No, it’s time to face my real demons. Yes, I’m speaking of the unrelenting appeal of the world of Early Music.
II. Early Music
While I was in a writing group last summer, a colleague of mine pointed out to me that I was essentially studying the development of Ashkenazi cantors during the lifetime of Johann Sebastien Bach (1685-1750). It didn’t hit me until that moment that my research was actually taking me deep into the world of early music.
I had some exposure to EM before through my advisor, Dr. Diana Matut, who is the world’s expert on Old Yiddish Song (1500-1800). She headlines a Jewish early music ensemble, Simkhat HaNefesh, which re-animates these old songs in an improvisational Baroque style. And of course I loved the madrigals of Salamone Rossi as much as the next cantor.
But then I rediscovered this little wonder from cantorial history:
This is a partbook of Rossi’s madrigals in the Bodleian Library. And it has Yiddish solfege on it.
After rediscovering this in Israel Adler’s RISM guide to Jewish music manuscripts, I realized that there was a whole world emerging from this one Rossi partbook. The book had at least two Ashkenazi owners between 1623 and 1730, both of whom would have had to find a secular music treatise in order to interpret the notes. You can even see them doing its opening music theory exercises here on the extra staves.

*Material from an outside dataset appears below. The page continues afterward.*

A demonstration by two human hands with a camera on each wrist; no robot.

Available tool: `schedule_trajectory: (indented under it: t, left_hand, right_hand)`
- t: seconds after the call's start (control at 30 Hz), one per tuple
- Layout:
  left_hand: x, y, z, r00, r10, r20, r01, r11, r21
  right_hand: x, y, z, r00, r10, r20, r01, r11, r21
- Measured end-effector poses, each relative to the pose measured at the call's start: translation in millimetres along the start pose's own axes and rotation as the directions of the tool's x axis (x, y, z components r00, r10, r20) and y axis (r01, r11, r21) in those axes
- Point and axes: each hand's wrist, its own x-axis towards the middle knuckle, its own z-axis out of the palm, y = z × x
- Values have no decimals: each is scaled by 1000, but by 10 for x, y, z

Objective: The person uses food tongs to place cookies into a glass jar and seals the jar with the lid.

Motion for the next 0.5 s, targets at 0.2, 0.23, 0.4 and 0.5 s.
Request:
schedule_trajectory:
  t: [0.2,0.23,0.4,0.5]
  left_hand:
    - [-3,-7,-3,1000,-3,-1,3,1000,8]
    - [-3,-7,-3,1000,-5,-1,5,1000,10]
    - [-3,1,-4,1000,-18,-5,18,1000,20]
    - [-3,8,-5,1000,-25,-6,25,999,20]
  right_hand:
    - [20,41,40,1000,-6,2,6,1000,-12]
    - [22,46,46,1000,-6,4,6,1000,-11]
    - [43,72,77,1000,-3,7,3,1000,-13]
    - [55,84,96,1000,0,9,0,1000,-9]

But what were these exercises? I certainly didn’t know at the time. This sent me down the rabbit hole into the world of early music. My initial guide was the inimitable singer and educator, Elam Rotem, who answered many of my questions and fed my mind with his amazing web series, Earlymusicsources.com.
After binge watching a dozen of Elam’s amazingly humorous and educationally solid videos, I got a real good whiff of Socratic knowledge (i.e. how much I didn’t know). Seriously, how many YouTube videos have footnotes? But things like this make me want to go all in on the world of early music.
I wonder that more religious Jews aren’t curious about it. After all, this is the soundscape of the Acharonim, i.e. the major halachic minds of the 16th-18th centuries: R. Moshe Isserles, R. Yair Bachrach, R. Yoel Sirkis, R. Moshe Luzzato, R. Jacob Emden, the Vilna Gaon, and dozens more. Their rabbinic ears were most likely filled with the music of the European streets (as my recent research suggests), far from the high art of the church or court. And their Jewish flock was deeply involved in the whole music industry across Europe, including instrument-making, instruction, and performance.
So I can’t help but wonder about the musical world that surrounded the aforementioned poskim. I’ve even dreamt about putting on a concert connecting legal innovators with musical innovations. “Soundscape of the Sages” — or something like that.
This October, I am making my first attempt at bringing Jewish early music into the EM scene, as I’ve been selected to present at the upcoming Early Music America Summit in Cleveland. There I will tell the fuller story of this peculiar Rossi partbook, including one further cantor who worked with it and left us extensive evidence of Ashkenazic interactions with European street music.
If I don’t fall down another rabbit hole first.